In Haddad’s proposal, no country gives up its own currency and this means of payment only serves to make international trade feasible.

The UFF professor explains that sur is nothing more than an “improvement” of something that already exists.

“There is an international trade flow that does not need the dollar in its transactions. Argentina, for example, would only need the dollar to pay the difference, the balance between imports and exports, in case it runs a deficit with Brazil. In this new system this would not be necessary, you will pay for the purchase by weight, which will be converted into real money and what remains in the deficit can be paid with guarantee contracts”.

“In essence, it is still a credit mechanism. It is an attempt to increase trade between the two countries, which has almost halved in recent years,” he adds.

Due to Argentina’s financial difficulties, the country runs the risk of reducing imports of Brazilian products, which would be negative for both countries. Therefore, the two governments are trying to create a financing fund for the export of Brazilian products.

The measure aims to implement a credit bank for contracts for commodities, such as oil, gas, wheat and soy, produced on a large scale by Argentines, to replace the dollar, since the neighboring country has difficulty finding the american currency.

The idea is to guarantee the Brazilian government insurance in the event of default or devaluation of the Argentine peso, without interfering in the trade balance between the two economies.

In an interview with journalists this Monday (23), the finance minister did not miss an opportunity to sting his predecessor, Paulo Guedes.

“My predecessor defended the single currency, that’s not what we’re talking about, it’s not about Paulo Guedes’ idea, it’s about going ahead with the planned tools that didn’t work satisfactorily,” Haddad said.

“We are not defending a single currency. We are defending a different engineering than payment in local currency, which hasn’t worked, but it doesn’t reach the stage of monetary unification, as happens with the Euro”, he added.

Bolsonaro defends the single currency

Project would be harmful to Brazil, experts say

According to the Indec Statistics Institute, Argentina closed 2022 with inflation of 94.8%, after the consumer price index rose by 5.1% in December, against 4.9% in November. The expectation is that prices in the country will continue to rise by the end of the year.

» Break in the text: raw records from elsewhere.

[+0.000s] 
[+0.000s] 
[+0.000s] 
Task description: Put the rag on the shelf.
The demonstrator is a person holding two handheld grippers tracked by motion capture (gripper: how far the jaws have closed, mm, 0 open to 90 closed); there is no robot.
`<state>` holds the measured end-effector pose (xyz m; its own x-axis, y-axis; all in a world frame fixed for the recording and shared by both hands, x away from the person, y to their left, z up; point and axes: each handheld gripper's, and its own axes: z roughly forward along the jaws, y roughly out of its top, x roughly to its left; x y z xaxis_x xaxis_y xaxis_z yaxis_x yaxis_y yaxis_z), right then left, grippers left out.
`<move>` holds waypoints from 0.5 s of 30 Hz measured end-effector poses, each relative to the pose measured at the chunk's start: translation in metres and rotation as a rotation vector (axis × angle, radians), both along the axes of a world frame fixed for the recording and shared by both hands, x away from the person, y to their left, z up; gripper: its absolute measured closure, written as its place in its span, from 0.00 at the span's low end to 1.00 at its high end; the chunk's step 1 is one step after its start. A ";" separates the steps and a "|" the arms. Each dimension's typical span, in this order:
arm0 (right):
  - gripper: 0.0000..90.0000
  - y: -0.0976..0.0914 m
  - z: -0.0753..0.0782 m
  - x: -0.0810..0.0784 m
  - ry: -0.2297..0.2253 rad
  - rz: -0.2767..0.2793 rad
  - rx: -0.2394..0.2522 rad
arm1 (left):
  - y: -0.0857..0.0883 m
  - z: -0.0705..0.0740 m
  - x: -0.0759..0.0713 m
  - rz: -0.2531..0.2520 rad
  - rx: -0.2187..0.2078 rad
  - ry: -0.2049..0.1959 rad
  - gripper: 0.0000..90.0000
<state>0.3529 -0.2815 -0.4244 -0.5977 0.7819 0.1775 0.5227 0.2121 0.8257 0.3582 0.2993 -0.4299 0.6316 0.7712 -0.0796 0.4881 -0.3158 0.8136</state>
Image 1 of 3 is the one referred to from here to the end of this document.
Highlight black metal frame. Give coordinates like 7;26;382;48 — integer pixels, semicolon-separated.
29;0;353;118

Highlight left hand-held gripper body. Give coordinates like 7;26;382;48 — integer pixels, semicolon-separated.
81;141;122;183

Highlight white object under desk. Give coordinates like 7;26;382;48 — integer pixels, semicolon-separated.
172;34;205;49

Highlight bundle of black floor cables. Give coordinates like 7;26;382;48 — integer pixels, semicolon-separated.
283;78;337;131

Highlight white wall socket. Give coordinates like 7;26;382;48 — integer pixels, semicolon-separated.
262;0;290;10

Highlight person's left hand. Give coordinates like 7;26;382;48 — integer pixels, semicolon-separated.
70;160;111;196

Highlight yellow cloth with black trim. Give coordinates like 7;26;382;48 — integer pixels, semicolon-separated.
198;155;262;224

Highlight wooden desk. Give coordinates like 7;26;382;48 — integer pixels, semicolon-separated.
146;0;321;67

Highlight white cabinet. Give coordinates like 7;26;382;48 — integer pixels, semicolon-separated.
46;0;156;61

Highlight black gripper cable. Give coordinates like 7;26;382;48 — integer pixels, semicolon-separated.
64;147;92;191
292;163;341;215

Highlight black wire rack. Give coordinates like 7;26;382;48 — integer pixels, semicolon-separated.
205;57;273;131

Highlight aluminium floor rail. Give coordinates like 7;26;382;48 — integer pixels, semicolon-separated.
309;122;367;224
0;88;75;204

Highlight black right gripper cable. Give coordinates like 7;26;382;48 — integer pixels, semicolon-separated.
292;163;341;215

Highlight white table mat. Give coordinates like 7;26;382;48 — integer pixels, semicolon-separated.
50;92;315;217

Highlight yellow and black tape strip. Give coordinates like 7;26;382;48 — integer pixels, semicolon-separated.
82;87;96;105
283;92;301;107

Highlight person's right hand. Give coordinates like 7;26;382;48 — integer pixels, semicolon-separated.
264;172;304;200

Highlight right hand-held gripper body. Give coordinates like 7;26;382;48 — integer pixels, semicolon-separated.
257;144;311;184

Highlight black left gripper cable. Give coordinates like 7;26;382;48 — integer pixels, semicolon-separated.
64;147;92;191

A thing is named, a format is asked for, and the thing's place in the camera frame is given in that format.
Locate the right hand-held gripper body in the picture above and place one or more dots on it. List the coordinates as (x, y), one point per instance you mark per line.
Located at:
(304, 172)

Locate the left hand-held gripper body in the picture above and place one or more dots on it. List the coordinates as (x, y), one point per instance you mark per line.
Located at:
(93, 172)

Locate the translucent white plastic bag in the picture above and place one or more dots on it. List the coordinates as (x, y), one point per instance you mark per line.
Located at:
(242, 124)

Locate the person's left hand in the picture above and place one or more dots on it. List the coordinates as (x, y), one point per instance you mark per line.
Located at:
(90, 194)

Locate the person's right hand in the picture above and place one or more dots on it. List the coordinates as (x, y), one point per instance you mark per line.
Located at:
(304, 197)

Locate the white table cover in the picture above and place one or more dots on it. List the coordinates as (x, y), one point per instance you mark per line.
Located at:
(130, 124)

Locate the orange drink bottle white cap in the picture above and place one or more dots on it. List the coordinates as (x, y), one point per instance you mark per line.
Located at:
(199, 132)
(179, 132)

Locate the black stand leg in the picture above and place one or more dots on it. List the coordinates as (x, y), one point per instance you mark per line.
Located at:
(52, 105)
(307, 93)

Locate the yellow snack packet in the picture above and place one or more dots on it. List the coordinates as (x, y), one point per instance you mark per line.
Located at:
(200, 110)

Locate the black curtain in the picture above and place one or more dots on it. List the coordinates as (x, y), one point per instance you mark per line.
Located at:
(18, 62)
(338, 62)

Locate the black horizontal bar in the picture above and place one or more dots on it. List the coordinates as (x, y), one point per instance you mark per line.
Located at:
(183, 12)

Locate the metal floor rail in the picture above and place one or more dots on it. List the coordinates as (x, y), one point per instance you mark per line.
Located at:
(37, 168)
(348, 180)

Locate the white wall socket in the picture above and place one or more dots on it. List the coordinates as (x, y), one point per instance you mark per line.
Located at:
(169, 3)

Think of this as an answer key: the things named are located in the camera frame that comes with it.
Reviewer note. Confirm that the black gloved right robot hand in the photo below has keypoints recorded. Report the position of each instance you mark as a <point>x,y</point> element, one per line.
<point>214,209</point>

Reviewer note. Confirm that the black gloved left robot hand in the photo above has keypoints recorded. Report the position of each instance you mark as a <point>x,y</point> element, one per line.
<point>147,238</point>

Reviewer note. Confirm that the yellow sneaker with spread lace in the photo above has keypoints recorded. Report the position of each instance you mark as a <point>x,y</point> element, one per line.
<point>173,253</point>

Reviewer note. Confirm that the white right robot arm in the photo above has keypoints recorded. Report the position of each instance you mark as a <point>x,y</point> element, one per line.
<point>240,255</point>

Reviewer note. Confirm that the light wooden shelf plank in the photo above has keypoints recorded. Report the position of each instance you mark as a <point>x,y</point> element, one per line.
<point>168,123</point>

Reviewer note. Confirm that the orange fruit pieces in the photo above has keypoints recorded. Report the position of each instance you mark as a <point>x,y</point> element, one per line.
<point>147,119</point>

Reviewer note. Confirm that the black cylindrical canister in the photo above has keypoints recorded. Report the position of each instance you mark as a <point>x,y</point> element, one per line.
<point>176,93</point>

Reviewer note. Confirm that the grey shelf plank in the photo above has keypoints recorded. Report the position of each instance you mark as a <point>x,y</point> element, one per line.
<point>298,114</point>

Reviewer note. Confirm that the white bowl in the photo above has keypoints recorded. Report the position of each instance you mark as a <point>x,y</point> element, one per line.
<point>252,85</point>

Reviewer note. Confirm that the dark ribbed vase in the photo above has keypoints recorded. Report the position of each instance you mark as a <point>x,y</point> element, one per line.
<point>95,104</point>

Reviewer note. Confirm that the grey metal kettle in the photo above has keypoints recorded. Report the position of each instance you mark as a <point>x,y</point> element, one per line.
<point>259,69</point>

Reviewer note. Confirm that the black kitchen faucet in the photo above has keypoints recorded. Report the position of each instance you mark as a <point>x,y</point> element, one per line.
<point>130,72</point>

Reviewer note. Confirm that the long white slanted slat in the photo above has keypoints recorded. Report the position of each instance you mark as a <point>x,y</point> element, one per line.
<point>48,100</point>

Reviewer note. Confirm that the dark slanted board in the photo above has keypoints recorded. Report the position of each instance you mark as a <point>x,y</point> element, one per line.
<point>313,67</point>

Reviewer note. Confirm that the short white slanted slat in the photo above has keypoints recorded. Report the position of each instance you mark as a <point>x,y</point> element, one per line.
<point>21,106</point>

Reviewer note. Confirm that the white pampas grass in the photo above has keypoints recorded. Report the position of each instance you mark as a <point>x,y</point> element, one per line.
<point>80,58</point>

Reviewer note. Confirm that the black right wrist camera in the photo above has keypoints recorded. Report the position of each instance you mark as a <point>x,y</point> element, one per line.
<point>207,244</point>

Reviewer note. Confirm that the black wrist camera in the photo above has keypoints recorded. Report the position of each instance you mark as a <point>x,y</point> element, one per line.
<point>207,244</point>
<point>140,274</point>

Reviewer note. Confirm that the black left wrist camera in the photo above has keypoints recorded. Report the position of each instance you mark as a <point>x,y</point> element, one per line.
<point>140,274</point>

Additionally, Argentina was left out of several trade deals due to a $40 billion debt to the International Monetary Fund (IMF), acquired in 2018.

With this, entering a more stable currency, such as the real, would be a “joy” for the ‘brothers’, explains Leonardo Trevisan, professor of economics and international relations at ESPM.

“This would slow down Argentine exporters’ search for dollars, it’s their Achilles’ heel. They can’t afford travel, medicines. They’ve also created the ‘World Cup Dollar’, for people who would go to watch matches in Qatar. This situation reveals an absolute shortage of dollars,” he says.

Therefore, the single currency project faces resistance among Brazilians.

Igor Lucena, PhD in International Relations at the University of Lisbon, says that due to the discrepancy in the social, political and economic situations of Latin American countries, the process must be time consuming and disadvantageous for Brazil.

“Europe took 30 years in this process, when the countries were already similar economically. The dream of an integrated currency in Latin America is very far away, in this project Brazil would be a payer of bills for other countries, in practice, it would only benefit Argentina. The government must calmly explain what its intentions are,” he says.